## Task
Please copy each line of the records below that includes the word "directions".

─── Records shown ───

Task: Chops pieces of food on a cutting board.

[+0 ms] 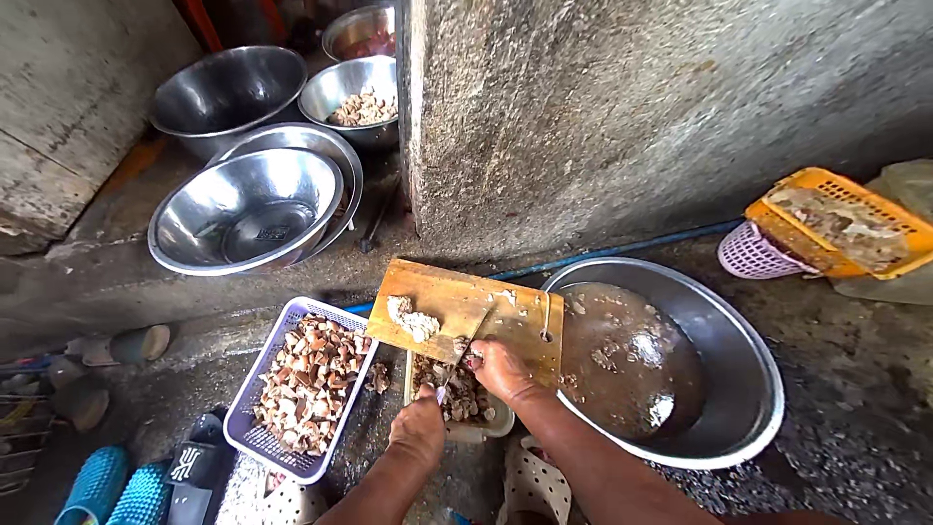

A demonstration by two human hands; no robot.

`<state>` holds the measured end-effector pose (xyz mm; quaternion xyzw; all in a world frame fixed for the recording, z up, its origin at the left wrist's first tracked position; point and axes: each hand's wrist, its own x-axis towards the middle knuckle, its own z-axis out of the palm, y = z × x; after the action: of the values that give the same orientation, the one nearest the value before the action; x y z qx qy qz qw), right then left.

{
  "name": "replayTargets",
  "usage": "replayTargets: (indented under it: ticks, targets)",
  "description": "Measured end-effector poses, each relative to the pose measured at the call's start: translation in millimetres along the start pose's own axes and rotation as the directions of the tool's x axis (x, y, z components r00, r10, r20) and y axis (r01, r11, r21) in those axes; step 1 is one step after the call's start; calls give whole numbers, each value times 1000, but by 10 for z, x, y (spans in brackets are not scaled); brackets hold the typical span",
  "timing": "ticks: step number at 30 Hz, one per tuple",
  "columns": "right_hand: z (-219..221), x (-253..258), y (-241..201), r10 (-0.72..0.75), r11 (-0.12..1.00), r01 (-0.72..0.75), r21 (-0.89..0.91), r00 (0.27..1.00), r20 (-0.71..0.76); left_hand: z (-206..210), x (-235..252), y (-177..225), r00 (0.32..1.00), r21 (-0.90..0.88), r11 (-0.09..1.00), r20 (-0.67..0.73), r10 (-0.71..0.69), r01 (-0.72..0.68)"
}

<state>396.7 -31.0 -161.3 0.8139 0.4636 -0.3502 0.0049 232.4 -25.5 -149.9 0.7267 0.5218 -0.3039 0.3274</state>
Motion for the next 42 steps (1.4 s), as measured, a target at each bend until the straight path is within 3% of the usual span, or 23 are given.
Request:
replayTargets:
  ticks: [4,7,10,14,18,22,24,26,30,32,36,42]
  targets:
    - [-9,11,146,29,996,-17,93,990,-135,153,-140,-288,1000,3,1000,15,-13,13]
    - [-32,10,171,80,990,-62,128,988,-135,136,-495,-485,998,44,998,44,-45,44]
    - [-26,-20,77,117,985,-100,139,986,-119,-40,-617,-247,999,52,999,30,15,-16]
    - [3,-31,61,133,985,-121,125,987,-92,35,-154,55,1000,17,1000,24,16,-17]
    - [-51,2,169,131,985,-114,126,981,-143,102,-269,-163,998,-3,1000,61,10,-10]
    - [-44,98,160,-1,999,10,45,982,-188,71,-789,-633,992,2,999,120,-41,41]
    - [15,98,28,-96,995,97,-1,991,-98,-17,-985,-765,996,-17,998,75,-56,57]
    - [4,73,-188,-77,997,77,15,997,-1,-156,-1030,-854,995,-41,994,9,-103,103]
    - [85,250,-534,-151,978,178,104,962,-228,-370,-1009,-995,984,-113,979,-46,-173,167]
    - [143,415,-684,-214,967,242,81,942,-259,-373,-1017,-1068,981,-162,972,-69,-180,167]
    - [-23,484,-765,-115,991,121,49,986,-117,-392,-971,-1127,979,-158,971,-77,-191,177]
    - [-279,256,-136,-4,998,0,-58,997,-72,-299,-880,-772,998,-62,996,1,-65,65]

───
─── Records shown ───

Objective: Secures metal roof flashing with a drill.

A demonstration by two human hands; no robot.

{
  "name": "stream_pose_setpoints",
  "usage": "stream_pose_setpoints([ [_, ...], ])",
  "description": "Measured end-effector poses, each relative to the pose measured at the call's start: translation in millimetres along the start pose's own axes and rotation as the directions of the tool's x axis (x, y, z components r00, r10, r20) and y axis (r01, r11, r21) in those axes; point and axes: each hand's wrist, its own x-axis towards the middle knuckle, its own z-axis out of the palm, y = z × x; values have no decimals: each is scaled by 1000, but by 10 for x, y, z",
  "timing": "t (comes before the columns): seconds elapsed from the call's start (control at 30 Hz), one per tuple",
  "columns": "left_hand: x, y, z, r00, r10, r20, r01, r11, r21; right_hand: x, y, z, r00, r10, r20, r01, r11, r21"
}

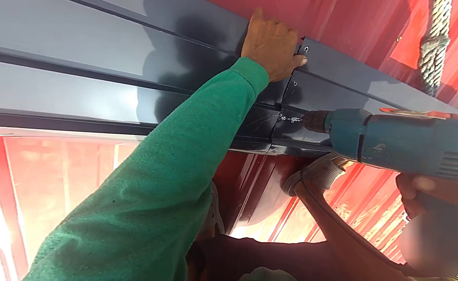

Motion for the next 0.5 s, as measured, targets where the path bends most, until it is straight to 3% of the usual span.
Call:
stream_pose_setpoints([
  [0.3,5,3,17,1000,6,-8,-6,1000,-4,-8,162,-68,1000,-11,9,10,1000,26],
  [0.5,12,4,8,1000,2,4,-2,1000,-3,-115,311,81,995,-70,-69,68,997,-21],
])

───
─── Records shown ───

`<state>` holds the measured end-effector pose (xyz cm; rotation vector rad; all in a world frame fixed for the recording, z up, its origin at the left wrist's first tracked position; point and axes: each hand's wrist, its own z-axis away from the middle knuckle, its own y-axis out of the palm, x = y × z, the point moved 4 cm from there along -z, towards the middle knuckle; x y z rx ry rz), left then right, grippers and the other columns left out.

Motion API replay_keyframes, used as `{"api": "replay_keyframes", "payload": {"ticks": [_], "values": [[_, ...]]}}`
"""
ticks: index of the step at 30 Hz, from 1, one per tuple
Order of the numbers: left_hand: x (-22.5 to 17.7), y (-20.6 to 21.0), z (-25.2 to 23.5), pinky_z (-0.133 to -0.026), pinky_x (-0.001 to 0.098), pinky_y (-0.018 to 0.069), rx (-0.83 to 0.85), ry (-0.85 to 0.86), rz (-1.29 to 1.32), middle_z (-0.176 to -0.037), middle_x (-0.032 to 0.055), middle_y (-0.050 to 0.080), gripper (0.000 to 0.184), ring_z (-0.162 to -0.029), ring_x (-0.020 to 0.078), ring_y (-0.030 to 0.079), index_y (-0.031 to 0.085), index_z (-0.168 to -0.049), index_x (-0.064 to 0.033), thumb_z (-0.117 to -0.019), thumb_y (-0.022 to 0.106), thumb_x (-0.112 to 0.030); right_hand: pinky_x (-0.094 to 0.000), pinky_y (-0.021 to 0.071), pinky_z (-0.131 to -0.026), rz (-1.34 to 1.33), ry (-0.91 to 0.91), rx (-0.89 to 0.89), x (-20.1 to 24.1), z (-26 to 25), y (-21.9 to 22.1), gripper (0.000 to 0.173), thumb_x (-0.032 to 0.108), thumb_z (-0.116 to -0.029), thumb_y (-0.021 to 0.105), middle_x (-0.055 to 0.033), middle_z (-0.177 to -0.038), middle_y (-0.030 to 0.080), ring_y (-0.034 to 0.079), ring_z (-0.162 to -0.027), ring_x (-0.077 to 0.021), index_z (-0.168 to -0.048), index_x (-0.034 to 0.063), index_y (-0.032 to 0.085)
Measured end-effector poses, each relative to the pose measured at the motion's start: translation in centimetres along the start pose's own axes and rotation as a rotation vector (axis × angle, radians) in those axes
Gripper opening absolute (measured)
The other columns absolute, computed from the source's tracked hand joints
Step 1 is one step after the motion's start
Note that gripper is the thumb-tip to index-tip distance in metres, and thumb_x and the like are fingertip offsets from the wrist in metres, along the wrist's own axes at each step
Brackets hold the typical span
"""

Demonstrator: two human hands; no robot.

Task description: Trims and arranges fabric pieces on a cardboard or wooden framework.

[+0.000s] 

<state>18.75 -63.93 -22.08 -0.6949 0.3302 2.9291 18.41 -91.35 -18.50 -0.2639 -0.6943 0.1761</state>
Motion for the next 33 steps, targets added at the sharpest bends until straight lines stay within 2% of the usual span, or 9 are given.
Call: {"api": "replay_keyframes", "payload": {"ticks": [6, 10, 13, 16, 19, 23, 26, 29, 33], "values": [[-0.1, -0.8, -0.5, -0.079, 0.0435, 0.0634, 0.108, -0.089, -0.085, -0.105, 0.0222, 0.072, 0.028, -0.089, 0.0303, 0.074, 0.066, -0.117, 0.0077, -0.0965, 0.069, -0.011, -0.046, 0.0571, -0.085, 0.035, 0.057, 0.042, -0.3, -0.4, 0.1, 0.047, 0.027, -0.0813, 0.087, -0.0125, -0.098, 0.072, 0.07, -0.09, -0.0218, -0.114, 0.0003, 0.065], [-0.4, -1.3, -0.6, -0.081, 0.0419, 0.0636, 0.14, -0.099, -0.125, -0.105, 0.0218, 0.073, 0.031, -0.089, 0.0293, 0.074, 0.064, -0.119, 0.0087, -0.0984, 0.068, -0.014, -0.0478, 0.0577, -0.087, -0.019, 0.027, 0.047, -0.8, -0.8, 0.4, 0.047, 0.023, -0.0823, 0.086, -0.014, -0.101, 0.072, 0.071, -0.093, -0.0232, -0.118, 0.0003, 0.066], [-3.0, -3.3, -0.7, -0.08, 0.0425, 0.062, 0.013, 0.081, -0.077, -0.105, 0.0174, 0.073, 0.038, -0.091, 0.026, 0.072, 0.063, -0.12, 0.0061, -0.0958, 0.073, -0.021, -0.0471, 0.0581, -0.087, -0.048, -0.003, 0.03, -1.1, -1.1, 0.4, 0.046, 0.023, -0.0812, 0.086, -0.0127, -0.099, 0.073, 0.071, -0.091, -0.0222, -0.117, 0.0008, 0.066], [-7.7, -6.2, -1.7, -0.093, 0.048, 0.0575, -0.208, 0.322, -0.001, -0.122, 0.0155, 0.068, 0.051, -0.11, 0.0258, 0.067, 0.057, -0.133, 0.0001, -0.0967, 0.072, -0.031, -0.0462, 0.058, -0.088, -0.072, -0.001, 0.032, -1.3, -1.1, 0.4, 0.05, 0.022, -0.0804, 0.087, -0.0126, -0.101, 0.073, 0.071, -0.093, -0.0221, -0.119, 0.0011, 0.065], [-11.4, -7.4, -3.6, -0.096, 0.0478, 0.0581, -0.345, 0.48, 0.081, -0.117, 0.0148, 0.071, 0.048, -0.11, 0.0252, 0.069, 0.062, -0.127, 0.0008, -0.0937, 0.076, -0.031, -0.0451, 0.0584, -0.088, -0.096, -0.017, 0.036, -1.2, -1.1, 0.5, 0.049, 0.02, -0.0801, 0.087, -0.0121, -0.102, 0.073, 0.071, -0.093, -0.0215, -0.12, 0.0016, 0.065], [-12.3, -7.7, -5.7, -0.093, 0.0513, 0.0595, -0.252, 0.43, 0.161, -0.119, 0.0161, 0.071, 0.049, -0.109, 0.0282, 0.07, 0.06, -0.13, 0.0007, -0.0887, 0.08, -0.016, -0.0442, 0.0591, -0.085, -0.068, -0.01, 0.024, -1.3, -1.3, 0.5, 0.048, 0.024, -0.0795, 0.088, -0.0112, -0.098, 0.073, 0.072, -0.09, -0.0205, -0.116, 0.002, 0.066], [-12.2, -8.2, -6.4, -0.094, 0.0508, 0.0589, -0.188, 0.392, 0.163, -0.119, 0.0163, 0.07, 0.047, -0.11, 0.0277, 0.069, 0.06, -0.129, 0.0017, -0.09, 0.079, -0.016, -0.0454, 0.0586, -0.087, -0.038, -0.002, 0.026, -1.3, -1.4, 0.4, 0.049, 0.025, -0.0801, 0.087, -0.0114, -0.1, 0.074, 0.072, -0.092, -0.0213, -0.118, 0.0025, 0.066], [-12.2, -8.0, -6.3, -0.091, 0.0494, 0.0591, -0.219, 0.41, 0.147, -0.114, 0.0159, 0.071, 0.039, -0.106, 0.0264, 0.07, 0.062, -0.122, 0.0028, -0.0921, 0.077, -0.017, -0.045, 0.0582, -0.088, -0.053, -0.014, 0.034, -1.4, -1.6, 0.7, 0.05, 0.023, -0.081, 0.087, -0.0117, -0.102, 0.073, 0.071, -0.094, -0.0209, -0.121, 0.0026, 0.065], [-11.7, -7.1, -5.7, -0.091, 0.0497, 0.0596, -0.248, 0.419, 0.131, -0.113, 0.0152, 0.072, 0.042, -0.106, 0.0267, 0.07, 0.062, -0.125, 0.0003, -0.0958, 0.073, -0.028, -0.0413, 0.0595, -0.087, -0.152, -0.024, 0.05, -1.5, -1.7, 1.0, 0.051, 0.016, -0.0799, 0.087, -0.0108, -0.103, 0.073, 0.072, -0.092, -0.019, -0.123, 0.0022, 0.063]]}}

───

## Answer section
  "description": "Measured end-effector poses, each relative to the pose measured at the call's start: translation in millimetres along the start pose's own axes and rotation as the directions of the tool's x axis (x, y, z components r00, r10, r20) and y axis (r01, r11, r21) in those axes; step 1 is one step after the call's start; calls give whole numbers, each value times 1000, but by 10 for z, x, y (spans in brackets are not scaled); brackets hold the typical span",
  "description": "Measured end-effector poses, each relative to the pose measured at the call's start: translation in millimetres along the start pose's own axes and rotation as the directions of the tool's x axis (x, y, z components r00, r10, r20) and y axis (r01, r11, r21) in those axes; point and axes: each hand's wrist, its own x-axis towards the middle knuckle, its own z-axis out of the palm, y = z × x; values have no decimals: each is scaled by 1000, but by 10 for x, y, z",

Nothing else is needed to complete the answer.